Il pensiero dell’occhio. Note su “letter of blank” di Shin Tanabe

Copertina-con-dedica“letter of blank”, di Shin Tanabe, è un raffinatissimo libretto in cui il medesimo carattere grafico viene ripetuto venti volte ogni riga (anche le righe sono venti) per diciotto pagine.

Ogni pagina differisce dalle altre perché quattro ideogrammi mancano, disegnando un piccolo quadrato bianco in posizione sempre diversa: tale quadrato, assumendo la fisionomia di un grande rettangolo, occupa l’intera ultima, diciannovesima, pagina (nella quale i caratteri grafici tracciano una sorta di cornice).

Sono inoltre presenti, forse titoli o citazioni, brevi scritti in lingua giapponese posti a precedere, ciascuno in un proprio spazio, ogni serie d’ideogrammi.

Il piccolo quadrato bianco, che diviene alla fine, per così dire, enorme (mutandosi in un’altra figura geometrica) appare protagonista di un’opera che attira il lettore non allo scopo d’ipnotizzarlo, bensì a quello d’instaurare un rapporto.

Non ci si perde in queste sequenze di segni tutti uguali, al contrario, si va subito alla ricerca di quel buco quadrangolare, lo si trova, lo si confronta con la posizione assunta in precedenza e in seguito.

Non conosco il giapponese e, perciò, il mio approccio a “letter of blank” è esclusivamente visivo: un approccio che, devo dire, promuove un dialogo capace di farsi via via sempre più coinvolgente.

L’uguale a se stesso, ripetuto molte volte, non è impenetrabile, è, piuttosto, un invito a osservare, a scorgere nell’identico il dissimile.

Se non esistesse l’identico, non esisterebbe il dissimile?

Sì e proprio nel suddetto assunto consiste la proposta di Shin Tanabe.

Quale proposta?

Quella della sorpresa nella serialità.

In una sequenza a prima vista uniforme, un piccolo particolare mette in movimento un’attività di lettura e di ricerca: ci si accorge, così, di come una piccola differenza possa modificare il senso di un’intera pagina.

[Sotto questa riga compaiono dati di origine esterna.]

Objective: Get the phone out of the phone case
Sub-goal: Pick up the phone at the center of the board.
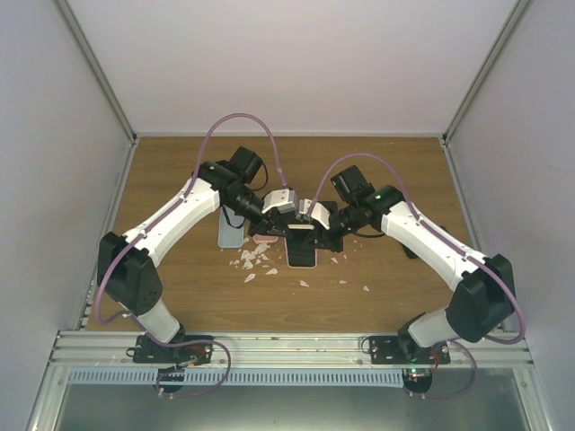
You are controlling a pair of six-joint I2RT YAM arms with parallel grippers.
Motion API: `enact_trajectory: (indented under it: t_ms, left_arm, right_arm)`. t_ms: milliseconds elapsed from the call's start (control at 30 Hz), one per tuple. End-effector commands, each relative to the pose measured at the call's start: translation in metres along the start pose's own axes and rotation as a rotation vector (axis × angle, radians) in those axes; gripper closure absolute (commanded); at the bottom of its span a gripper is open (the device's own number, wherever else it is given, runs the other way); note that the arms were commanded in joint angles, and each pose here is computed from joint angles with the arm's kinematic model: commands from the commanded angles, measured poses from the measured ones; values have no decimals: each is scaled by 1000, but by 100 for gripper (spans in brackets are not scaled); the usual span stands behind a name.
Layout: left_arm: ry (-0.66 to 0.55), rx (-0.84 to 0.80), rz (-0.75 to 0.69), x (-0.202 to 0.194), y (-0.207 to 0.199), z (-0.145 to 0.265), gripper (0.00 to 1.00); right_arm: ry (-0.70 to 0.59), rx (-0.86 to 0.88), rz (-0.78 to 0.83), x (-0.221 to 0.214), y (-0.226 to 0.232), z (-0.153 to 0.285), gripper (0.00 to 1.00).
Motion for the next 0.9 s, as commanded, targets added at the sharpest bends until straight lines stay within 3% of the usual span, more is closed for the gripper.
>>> enact_trajectory:
  t_ms: [0, 100, 333, 600, 867]
  left_arm:
    - [-74, 10, -63, 15, -6, 5, 90]
    - [-111, 28, -57, 20, -5, 8, 75]
    - [-282, 49, -8, 36, 0, 44, 45]
    - [-478, 36, 20, 46, 1, 94, 39]
    - [-535, 55, 2, 47, -12, 112, 39]
  right_arm:
    - [-33, 11, 35, 15, 0, 6, 93]
    - [-67, 13, 40, 21, -1, 11, 100]
    - [-206, -39, 17, 34, -23, 41, 99]
    - [-450, -112, -9, 50, -46, 99, 99]
    - [-620, -78, -32, 58, -52, 131, 100]
Point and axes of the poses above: each gripper's point midway between its finger pads, its own z axis back along the fingers, its own y axis along the line the jaws close on, x = y × z, the point moved 8 cm from there along z, back along the fingers, and after that the axes turned 15 degrees about z, right-handed, at the moved point
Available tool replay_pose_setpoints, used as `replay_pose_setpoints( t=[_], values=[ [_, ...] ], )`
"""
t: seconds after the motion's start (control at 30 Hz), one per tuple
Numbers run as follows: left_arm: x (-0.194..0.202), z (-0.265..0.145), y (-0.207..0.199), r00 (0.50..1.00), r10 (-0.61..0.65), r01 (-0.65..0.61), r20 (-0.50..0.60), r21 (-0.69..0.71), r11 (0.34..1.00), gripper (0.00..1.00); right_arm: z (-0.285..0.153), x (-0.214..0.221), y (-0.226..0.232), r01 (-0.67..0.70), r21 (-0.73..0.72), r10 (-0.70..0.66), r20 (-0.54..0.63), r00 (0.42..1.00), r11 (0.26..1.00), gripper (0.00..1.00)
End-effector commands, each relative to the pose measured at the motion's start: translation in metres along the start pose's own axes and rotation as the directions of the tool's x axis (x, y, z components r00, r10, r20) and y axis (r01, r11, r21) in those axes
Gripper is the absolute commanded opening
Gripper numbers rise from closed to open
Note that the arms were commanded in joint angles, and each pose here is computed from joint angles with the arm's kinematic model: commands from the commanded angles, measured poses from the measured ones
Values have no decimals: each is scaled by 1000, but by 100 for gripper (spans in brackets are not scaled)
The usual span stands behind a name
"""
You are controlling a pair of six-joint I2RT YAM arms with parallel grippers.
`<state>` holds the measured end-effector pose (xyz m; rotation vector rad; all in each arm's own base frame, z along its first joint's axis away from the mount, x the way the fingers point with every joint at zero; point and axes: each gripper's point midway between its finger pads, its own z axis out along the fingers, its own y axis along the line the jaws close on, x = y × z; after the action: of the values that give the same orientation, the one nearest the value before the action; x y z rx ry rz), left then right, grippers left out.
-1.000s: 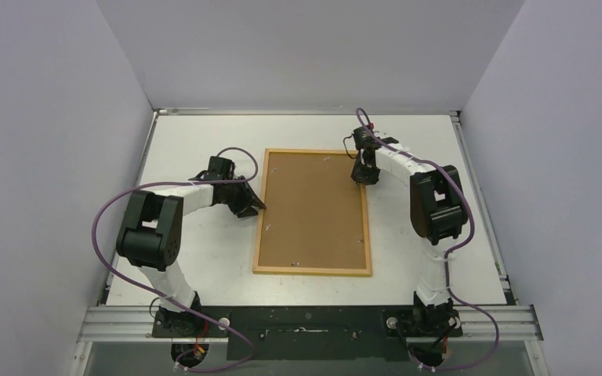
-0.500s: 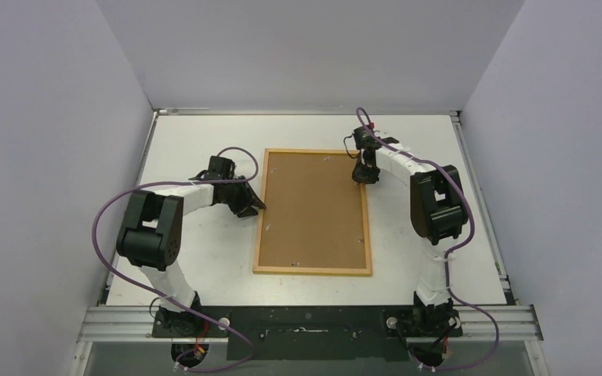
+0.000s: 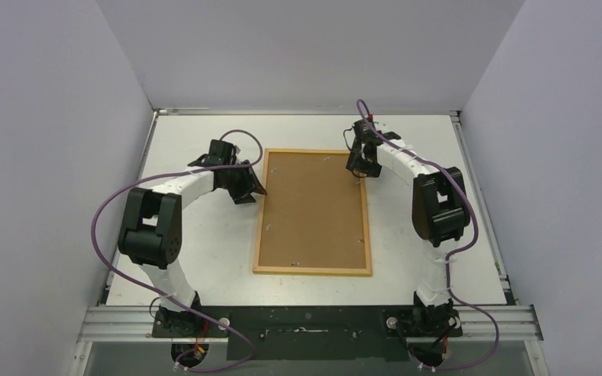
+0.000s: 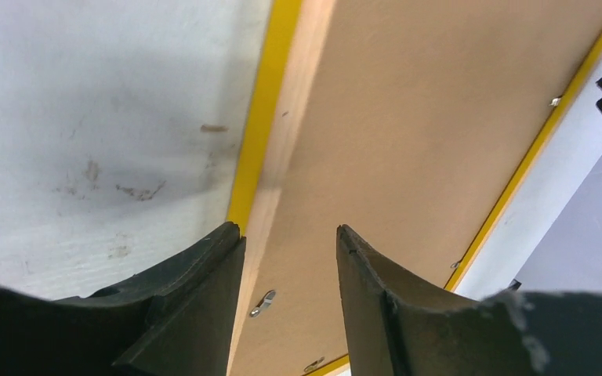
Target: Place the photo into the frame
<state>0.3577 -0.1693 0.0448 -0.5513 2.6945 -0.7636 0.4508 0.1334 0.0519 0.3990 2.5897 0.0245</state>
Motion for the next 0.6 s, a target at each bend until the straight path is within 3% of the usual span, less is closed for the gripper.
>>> replay_pose_setpoints(
  t=[0.0,0.2,0.57],
  values=[
    [-26,-28,-21,989,131,-132,63,16,991,48,-57,-41,14,1,-90,9,118,993,996,51],
    [-12,-54,-10,981,179,-178,69,-20,984,58,-86,-7,13,62,-85,-53,98,994,994,52],
    [68,-78,16,992,113,-111,-47,34,993,59,-160,112,8,110,-55,-108,49,993,992,62]
  ],
)
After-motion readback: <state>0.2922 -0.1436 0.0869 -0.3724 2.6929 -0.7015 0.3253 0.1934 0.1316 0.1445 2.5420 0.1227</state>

Un susseguirsi di segni identici, interrotto e subito ripreso, è già un linguaggio poiché possiede un elemento di variazione tale da non rendere ogni pagina un’inutile replica.

Inutile?

Quale sarebbe stato il nostro atteggiamento se l’autore avesse presentato pagine tutte uguali?

Siffatto interrogativo ci pone di fronte a noi stessi per via di un testo immaginato differente da quello a nostra disposizione: siamo, insomma, anche una scrittura non concreta ma possibile.

Il diverso e l’uguale si chiamano a vicenda, si riflettono l’uno nell’altro o, meglio, s’integrano l’un l’altro: questo, a mio avviso, insegna quel piccolo quadrangolo bianco che finisce per assumere una grande dimensione senza occupare, tuttavia, l’intero spazio disponibile (non va dimenticata la cornice).

“letter of blank”, davvero, è un viaggio dell’occhio e assieme del pensiero.